During the Anglo-Irish War of 1919-1921 he never was drawn
into discussions on the subject. If anyone asked him had he
heard of such and such a matter, he replied that he had not, as
he did not read newspapers nor look at the placards.
During the later troubles, when, alas, our own people fought one
another, he was equally reticent, and carefully avoided expressing
any opinion on the merits of the dispute which occasioned the
fighting. His friends were most emphatic in their denial of his
having ever done more than express his sorrow at seeing Irishmen
fighting amongst themselves." These passages are very illumi-
nating as revealing Matt Talbot's outward reaction to public
events of a political character.
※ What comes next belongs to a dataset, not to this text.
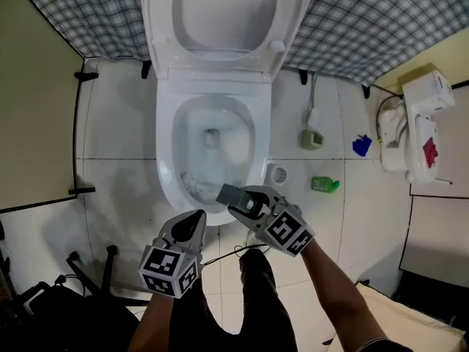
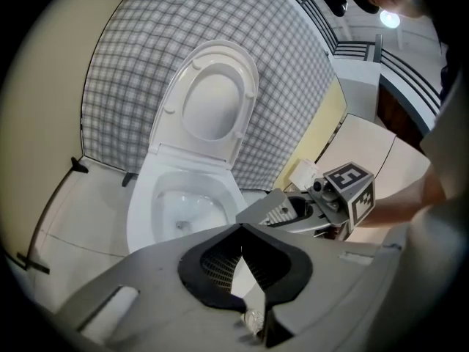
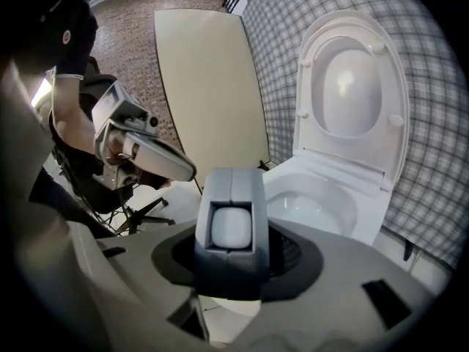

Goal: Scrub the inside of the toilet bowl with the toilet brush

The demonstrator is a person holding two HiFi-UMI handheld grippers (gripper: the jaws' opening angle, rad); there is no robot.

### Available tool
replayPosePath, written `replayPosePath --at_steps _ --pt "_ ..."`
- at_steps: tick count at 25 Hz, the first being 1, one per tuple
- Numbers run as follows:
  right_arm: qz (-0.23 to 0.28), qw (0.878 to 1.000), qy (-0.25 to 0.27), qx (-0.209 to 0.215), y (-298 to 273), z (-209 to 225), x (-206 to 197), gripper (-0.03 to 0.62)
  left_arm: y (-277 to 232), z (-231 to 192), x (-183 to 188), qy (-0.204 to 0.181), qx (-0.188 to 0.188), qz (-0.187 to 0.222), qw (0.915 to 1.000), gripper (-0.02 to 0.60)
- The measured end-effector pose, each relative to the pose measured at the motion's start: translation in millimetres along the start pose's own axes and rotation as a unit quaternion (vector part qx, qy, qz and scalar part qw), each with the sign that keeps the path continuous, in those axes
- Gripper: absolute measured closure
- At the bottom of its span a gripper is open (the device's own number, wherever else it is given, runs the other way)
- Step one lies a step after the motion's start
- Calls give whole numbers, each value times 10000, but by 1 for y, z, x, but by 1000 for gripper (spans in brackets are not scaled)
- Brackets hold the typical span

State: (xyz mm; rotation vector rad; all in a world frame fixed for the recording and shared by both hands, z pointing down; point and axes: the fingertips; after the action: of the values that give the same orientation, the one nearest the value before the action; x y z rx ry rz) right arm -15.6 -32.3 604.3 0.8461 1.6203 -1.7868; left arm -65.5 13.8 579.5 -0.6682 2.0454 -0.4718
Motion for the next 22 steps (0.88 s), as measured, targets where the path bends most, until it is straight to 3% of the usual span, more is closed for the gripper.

Was he as inwardly indifferent
as he seemed to his comrades Talk or action on his part was
useless and he knew it and was silent before men. But was he
silent before God How came it about that the English Government
gave way when the insurgents were all but crushed Events
govern nations, but the saints pull the strings that govern events.

Matt Talbot did "not read newspapers nor look at the
placards." This is a little touch of Sir Joseph's which enables us
to reconstruct the man. To pass through Dublin in those
troubled times and not glance at the posters! For an Irishman
to reject news! And such news It seems to me that such
voluntary indifference to what at that moment was most humanly
interesting marks the mystic union with God even more than the
traits scattered all over Chapters V and VI which deal expressly
with Matt Talbot's prayers and inner life. These two Chapters
show us the man of prayer and the man of penance. The author's
industry in collecting all possible information as to the details
of Matt Talbot's prayers and pious practices is beyond all praise.
Directly we know very little of Matt Talbot's interior life, but
his various outward practices, his fondness for the cross-vigil,
for motionless erect kneeling, etc., all point to an intense
concentration in prayer, often prolonged for hours. We have all
the outward signs of a sublime mystical union.

Matt Talbot was first and foremost a man of prayer. His
penances are the features that will most attract public attention
in this self-indulgent age, but it would be a grave error to look
on him as a mere ascetic. Leuba and Co. will regard him as an
Irish fakir, a mere degenerate; but we know he was healthy in
mind and body, the healthier because he brought body into
subjection to mind, that both .might be in subjection to God.
He helps us to understand the old Irish Saints and their constant
prayers and penance, for he reproduced their life in these days
when no one will bear the least avoidable pain or suffer the
smallest discomfort.

To write the life of a servant of God is a difficult thing to do
well, but Sir Joseph Glynn has succeeded in this. Let us hope
that before long it will bulk large in the Postulator's dossier.